## DATASET EXCERPT

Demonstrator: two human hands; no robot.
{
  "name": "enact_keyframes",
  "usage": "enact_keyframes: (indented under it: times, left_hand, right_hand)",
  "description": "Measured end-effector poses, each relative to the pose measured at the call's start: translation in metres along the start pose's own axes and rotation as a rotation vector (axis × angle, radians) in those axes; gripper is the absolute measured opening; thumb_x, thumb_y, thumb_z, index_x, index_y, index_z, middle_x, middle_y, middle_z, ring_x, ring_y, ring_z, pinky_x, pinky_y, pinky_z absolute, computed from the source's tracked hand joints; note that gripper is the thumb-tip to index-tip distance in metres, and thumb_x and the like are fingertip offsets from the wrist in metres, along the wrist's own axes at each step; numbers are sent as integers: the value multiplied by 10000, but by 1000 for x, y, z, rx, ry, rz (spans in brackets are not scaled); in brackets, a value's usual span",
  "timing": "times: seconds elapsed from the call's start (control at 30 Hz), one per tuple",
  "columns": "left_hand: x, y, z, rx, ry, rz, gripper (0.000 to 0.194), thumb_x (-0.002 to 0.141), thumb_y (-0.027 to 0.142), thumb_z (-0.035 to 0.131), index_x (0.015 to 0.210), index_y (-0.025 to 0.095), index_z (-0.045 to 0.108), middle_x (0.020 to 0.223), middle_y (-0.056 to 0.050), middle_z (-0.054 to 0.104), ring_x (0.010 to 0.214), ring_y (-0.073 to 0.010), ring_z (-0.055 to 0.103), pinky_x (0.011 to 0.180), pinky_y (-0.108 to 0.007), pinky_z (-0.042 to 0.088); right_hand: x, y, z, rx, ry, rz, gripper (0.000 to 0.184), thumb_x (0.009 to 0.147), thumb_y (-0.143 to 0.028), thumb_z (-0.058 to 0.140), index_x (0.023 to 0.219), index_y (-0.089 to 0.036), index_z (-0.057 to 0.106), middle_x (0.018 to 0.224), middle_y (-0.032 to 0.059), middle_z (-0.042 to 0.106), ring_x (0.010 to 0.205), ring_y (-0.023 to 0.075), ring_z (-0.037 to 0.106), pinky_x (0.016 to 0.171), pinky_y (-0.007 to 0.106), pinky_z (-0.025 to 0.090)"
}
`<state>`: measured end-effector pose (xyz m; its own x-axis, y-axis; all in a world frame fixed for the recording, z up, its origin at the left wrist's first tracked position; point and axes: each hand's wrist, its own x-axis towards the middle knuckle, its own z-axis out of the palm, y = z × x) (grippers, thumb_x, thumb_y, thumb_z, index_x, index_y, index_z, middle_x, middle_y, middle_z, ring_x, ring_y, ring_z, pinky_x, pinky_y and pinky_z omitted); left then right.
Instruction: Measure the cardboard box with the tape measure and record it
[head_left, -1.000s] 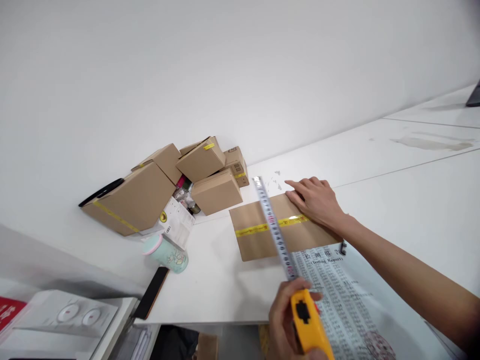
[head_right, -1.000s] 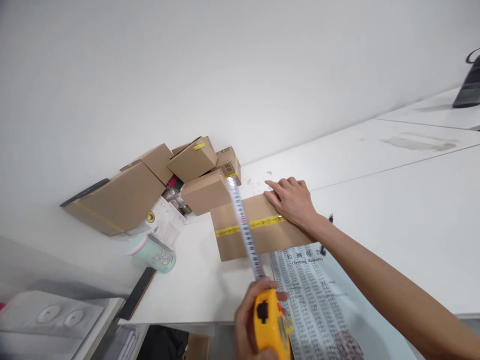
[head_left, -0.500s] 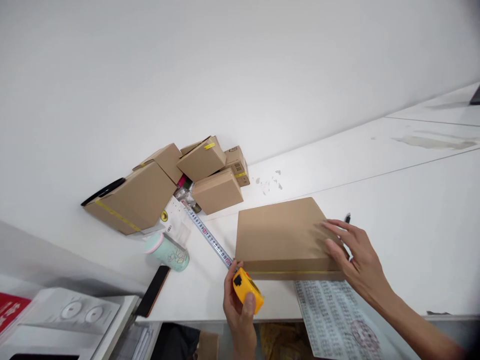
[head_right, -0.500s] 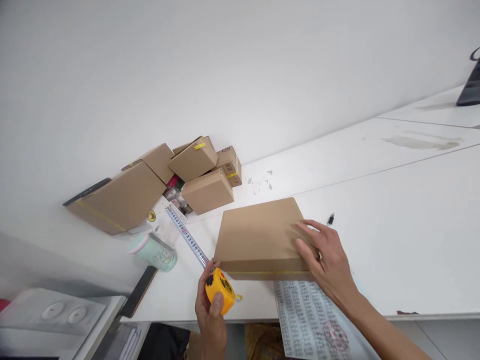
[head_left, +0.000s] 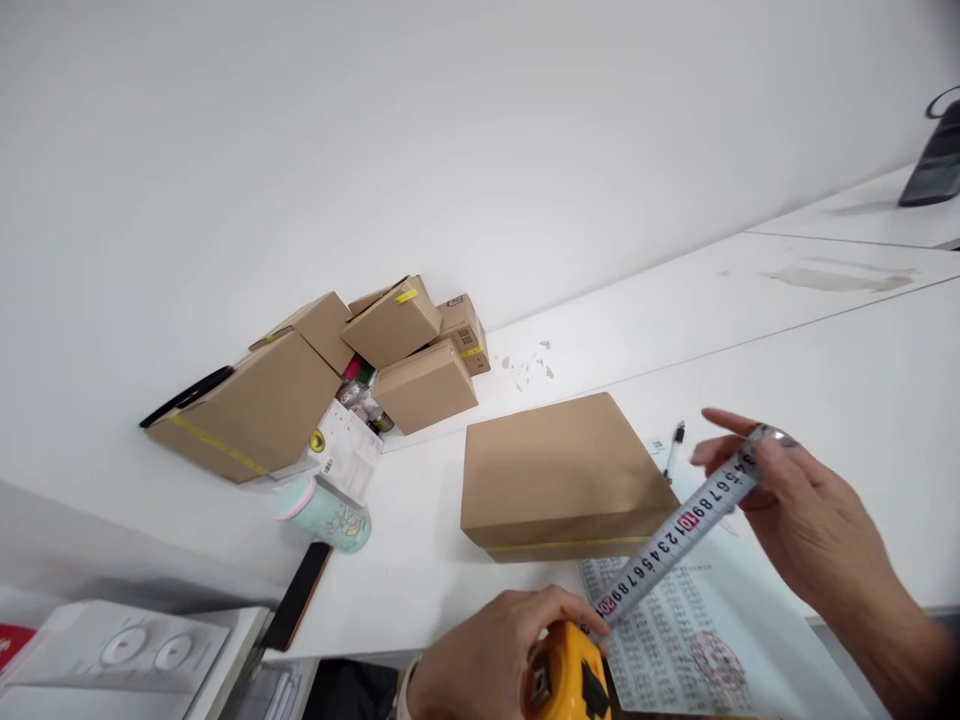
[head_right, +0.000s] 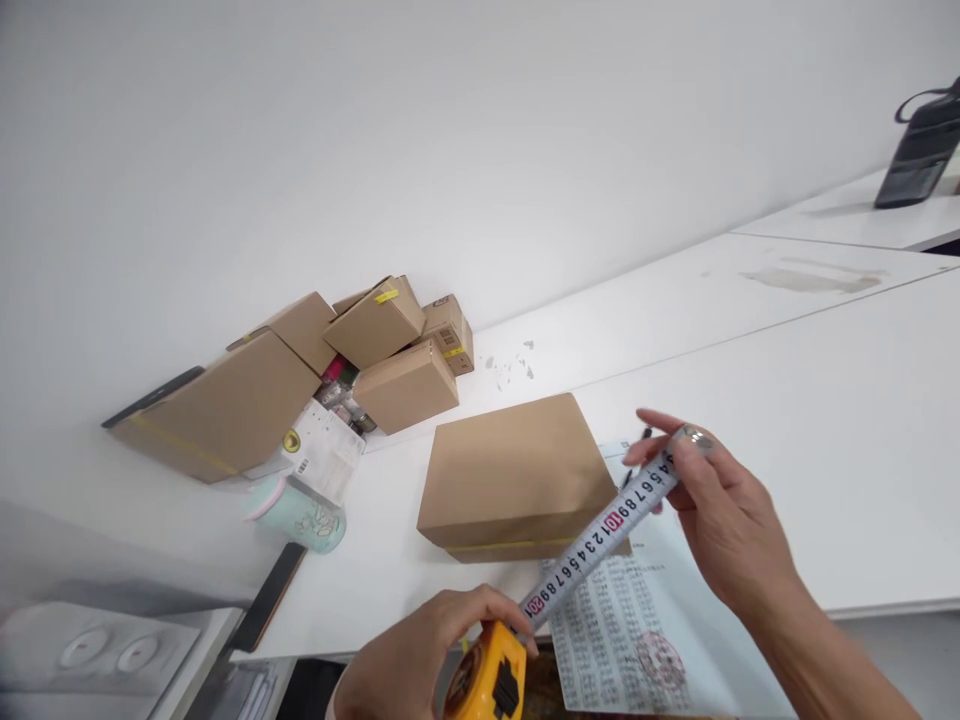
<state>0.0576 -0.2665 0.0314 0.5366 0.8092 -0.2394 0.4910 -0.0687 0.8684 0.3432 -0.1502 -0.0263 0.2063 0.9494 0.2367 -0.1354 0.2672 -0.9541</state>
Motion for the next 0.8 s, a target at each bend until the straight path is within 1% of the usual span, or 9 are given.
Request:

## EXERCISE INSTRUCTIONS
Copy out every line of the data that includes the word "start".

## RESULT OF THIS EXERCISE
  "description": "Measured end-effector poses, each relative to the pose measured at the call's start: translation in metres along the start pose's own axes and rotation as a rotation vector (axis × angle, radians) in those axes; gripper is the absolute measured opening; thumb_x, thumb_y, thumb_z, index_x, index_y, index_z, middle_x, middle_y, middle_z, ring_x, ring_y, ring_z, pinky_x, pinky_y, pinky_z absolute, computed from the source's tracked hand joints; note that gripper is the thumb-tip to index-tip distance in metres, and thumb_x and the like are fingertip offsets from the wrist in metres, along the wrist's own axes at each step; numbers are sent as integers: the value multiplied by 10000, but by 1000 for x, y, z, rx, ry, rz (spans in brackets are not scaled); in brackets, a value's usual span",
  "timing": "times: seconds elapsed from the call's start (control at 30 Hz), one per tuple",

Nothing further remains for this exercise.